‘False Bottom’ Porter
I’ve come to the end of my year of homebrewing – brewing 1000 bottles was the challenge I set myself; it took me a few extra weeks but with this brew I hit the 1000 bottle mark. To celebrate I made a false bottom for my mash tun!
Over the next year I’ll continue to play with new recipes, develop the existing ones and hopefully improve my homebrewing techniques. The efficiency of my mash (how much sugar I manage to extract from the malted barley) has always been low and over the next few brews I’ll try to work out why and if possible improve it. First step – to improve my mash tun….
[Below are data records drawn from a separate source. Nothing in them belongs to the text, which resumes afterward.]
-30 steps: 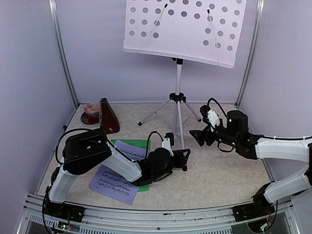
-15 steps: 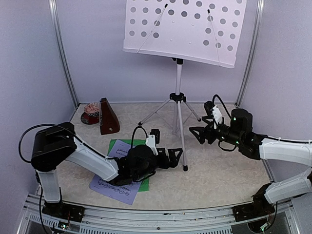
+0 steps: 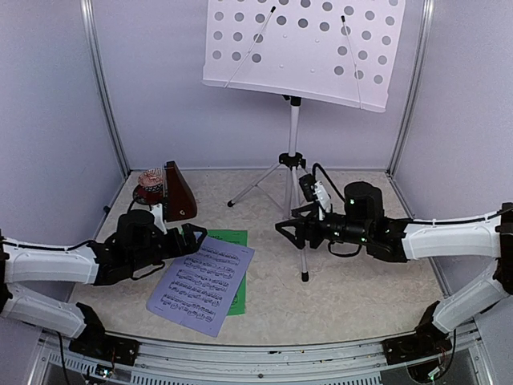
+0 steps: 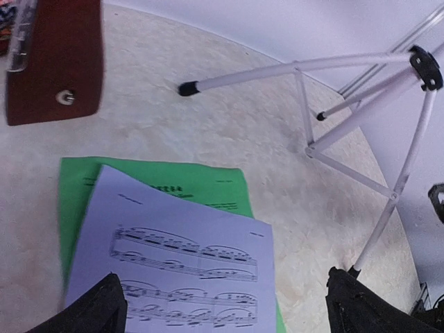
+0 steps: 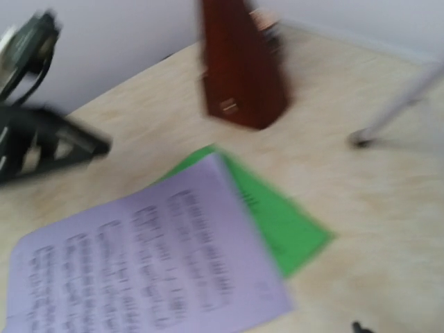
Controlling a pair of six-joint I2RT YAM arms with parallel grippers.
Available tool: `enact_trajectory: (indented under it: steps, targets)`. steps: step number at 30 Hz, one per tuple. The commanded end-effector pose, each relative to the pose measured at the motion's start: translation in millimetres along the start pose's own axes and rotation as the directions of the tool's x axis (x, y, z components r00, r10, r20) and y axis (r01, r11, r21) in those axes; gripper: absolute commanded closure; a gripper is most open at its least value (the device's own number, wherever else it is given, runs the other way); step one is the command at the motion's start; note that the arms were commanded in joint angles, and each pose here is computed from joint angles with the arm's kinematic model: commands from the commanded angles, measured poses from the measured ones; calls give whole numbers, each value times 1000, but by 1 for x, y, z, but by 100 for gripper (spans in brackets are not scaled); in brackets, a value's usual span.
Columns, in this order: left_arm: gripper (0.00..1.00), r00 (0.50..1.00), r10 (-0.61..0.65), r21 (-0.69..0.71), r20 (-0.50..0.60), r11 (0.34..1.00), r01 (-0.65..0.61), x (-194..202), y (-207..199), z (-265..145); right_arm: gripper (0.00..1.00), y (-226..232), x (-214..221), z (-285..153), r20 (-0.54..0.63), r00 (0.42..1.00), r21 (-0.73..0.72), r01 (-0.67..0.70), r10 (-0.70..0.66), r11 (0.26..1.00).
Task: Set up the instrument practice props
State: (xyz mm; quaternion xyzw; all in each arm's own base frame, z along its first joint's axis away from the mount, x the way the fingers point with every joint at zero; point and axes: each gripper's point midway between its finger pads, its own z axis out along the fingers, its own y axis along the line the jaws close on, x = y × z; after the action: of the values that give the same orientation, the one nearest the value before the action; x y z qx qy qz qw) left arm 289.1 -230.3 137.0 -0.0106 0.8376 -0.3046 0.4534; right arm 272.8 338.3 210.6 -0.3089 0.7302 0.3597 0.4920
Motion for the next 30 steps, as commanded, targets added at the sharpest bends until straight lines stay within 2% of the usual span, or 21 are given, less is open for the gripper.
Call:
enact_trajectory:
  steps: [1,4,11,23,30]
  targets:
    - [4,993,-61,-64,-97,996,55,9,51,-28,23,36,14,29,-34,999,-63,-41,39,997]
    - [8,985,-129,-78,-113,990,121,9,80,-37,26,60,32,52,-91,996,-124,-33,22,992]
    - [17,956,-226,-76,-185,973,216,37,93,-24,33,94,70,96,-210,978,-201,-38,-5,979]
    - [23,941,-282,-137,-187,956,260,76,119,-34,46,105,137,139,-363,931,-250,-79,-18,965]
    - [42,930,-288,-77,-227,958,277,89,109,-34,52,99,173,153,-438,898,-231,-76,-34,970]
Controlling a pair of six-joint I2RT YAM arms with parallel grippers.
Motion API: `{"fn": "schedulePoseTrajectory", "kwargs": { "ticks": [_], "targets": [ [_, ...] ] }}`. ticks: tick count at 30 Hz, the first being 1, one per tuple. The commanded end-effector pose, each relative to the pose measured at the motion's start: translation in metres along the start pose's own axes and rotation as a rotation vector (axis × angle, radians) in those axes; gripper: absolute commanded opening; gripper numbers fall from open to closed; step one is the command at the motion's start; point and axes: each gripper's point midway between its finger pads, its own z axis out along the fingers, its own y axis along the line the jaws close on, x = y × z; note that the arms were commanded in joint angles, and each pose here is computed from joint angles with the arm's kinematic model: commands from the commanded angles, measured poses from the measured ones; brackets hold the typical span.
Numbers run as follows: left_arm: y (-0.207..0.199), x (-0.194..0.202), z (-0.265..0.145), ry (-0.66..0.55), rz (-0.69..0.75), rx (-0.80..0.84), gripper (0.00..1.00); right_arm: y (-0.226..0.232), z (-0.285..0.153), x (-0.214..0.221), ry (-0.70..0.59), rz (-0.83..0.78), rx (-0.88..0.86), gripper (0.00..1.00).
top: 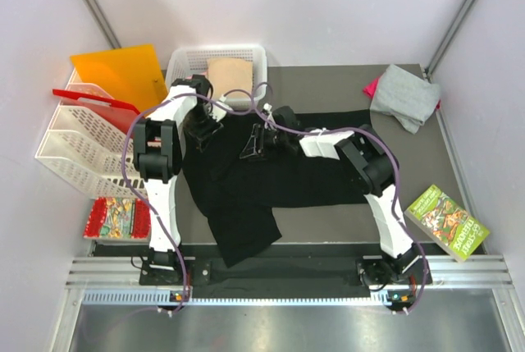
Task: Fold and stack the t-shirts
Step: Fold the flattened tshirt in 1/3 of the way
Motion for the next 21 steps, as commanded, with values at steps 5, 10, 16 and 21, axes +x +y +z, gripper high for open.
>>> {"fn": "schedulePoseTrajectory", "kwargs": {
  "ticks": [5, 10, 16, 21],
  "targets": [
    [0.024, -0.016, -0.05, -0.093, -0.053, -0.086, 0.52, 0.009, -0.012, -0.007, -0.052, -0.097, 0.007, 0.46],
    [-0.001, -0.035, -0.074, -0.166, -0.008, -0.025, 0.52, 0.017, -0.011, -0.023, -0.094, -0.122, -0.015, 0.46],
    [-0.026, -0.052, -0.04, -0.164, 0.019, 0.056, 0.51, 0.018, -0.011, -0.041, -0.129, -0.131, -0.013, 0.44],
    [-0.022, -0.054, -0.003, -0.109, -0.02, 0.078, 0.49, 0.02, -0.011, -0.048, -0.149, -0.155, -0.004, 0.44]
  ]
}}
Previously I’ve used a mash-bag to contain my grist (the malted barley). It’s like a massive teabag. This sits in my mash tun and stops all the malt clogging up the tap in the bottom of the mash tun. Unfortunately the bag means that there is a easy path for the water around the outside of the bag rather than through the grist. And getting the water to flow through the grist when you’re sparging, to wash out the sugary goodness, is the main aim.
So, the alternative is to create a false bottom to the mashtun and get rid of the bag. The false bottom is just a sheet of plastic with loads of holes in it. It sits in the mash tun an inch or two above the bottom, above the tap but below all the grist. I made my false bottom out of the seat of an old garden chair. A few hours of cutting out the sheet of plastic into the right shape, and a few hundred 3mm holes later, my new mashing equipment was ready.
It’s been a while since I brewed a porter or stout. It just doesn’t happen so much during the summer. This is a variation on an old milk stout recipe I brewed last year. It’s got no lactose in it (the milky bit of a milt stout) but has lots of roasted barley, chocolate barley and a good few handfuls of flaked oats. I’m trying out a new variety of hops, a bittering hops called Green Bullet from New Zealand. The new mash tun set up worked well. During the next brew I’ll remember to record the sugar levels periodically through the sparging so I can really get a feel for how to optimise extration levels. I want to avoid water escaping round the edges of the false bottom but should be able to spot it happening if I’m getting track of the extraction rates.